_EXERCISE AIM_
Please copy the listing that follows exactly, leaving out any pictures.

_PROVIDED MATERIAL_
^^^^^^^^^^^^^^^^

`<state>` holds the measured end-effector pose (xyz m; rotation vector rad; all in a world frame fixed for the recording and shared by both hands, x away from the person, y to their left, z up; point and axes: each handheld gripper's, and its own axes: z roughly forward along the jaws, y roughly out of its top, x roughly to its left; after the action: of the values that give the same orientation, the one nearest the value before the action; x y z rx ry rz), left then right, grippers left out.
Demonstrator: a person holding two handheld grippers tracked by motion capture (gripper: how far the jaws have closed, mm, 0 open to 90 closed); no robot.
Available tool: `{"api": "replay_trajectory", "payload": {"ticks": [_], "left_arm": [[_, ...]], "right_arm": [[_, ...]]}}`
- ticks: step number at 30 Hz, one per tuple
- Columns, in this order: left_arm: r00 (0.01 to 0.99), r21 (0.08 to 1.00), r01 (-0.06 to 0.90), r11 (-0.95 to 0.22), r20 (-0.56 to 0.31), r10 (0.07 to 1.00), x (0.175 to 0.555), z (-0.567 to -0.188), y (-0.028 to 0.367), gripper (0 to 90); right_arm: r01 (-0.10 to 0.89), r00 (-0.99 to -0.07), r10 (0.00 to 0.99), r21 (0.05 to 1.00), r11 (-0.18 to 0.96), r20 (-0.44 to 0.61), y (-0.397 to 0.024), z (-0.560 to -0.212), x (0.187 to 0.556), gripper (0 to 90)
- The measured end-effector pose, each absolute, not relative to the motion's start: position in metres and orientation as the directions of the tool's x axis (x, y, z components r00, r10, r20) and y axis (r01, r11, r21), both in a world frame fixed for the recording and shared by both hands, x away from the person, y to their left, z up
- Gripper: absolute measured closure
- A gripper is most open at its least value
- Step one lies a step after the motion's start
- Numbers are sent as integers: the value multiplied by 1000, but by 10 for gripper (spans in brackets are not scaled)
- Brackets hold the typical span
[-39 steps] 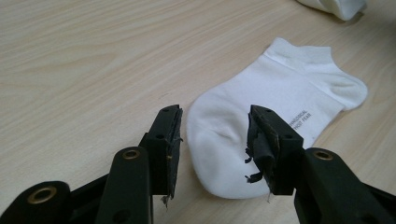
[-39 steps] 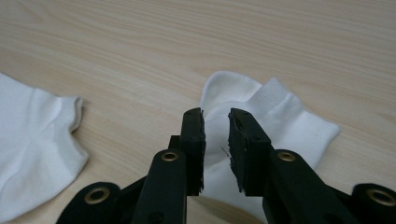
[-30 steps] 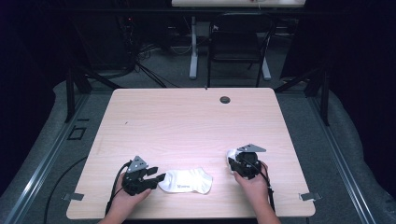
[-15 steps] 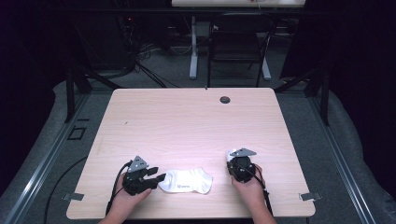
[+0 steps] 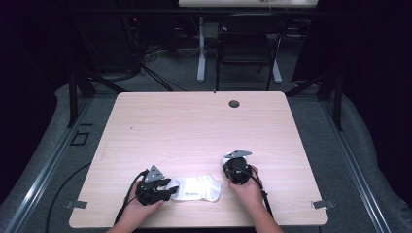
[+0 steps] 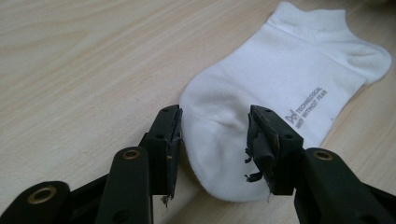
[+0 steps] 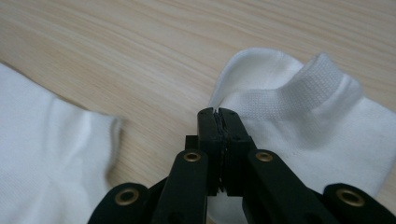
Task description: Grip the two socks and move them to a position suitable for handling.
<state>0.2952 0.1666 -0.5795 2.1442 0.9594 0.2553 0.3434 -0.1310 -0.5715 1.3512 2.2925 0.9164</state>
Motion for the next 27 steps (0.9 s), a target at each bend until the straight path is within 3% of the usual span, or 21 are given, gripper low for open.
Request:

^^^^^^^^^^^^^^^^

_TASK ANSWER_
`<state>` holds the measured end-effector pose (xyz m; rotation vector rad; all in a world frame fixed for the recording and shared by both hands, x away from the person, y to their left, z up; point and axes: each handheld gripper's, and its own axes: z roughly forward along the jaws, y roughly out of its top, x roughly to its left; after the action: of the values that give the same orientation, the one nearest the value before the action; x y z rx ry rz), left then right, grippers left out.
Demonstrator: a person holding two handheld grippers tracked by motion capture (gripper: how far the jaws have closed, mm, 0 open to 90 closed); no robot.
Available tool: `{"api": "replay_trajectory", "payload": {"ticks": [_], "left_arm": [[_, ...]], "right_arm": [[_, ...]]}}`
- ticks: step number at 30 Hz, one per tuple
- Columns, in this order: left_arm: r00 (0.01 to 0.99), r21 (0.08 to 1.00), r01 (-0.06 to 0.90), r11 (-0.95 to 0.22), r20 (-0.56 to 0.31), r10 (0.07 to 1.00), x (0.175 to 0.555), z (-0.567 to -0.188), y (-0.028 to 0.367), gripper (0 to 90); right_arm: r01 (-0.10 to 0.89), r00 (-0.99 to -0.07), r10 (0.00 to 0.99), r21 (0.05 to 1.00), r11 (-0.18 to 0.96), r20 (-0.44 to 0.61), y (-0.397 to 0.024), z (-0.560 to -0.212), x (0.187 to 0.556), gripper (0 to 90)
- The measured end-effector pose, each absolute, not relative to the motion's start: position in metres and orientation as the directions of the tool's x axis (x, y, z components r00, r10, r20) and y axis (r01, r11, r21), both in a world frame fixed for the recording and shared by both hands, x away from the person, y to their left, z up
- Gripper: absolute measured closure
- A gripper is most open at its least value
- Step one lies a step after the motion's start
- Numbers are sent as integers: the value multiplied by 1000, but by 10 for gripper (spans in brackets are not scaled)
- Brackets hold the typical span
[-39 steps] 
[-39 steps] 
[-30 steps] 
[-15 steps] 
[+0 steps] 
[+0 steps] 
[+0 steps] 
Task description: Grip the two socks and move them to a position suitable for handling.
<state>0.2952 0.1666 -0.5795 2.1442 0.9594 0.2553 0.3434 -0.1310 -0.5715 1.3512 2.2925 0.9164</state>
Motion for the next 27 steps (0.9 s), a target at each bend until the straight path is within 3% of the usual span, or 21 are given, gripper low for open.
Request:

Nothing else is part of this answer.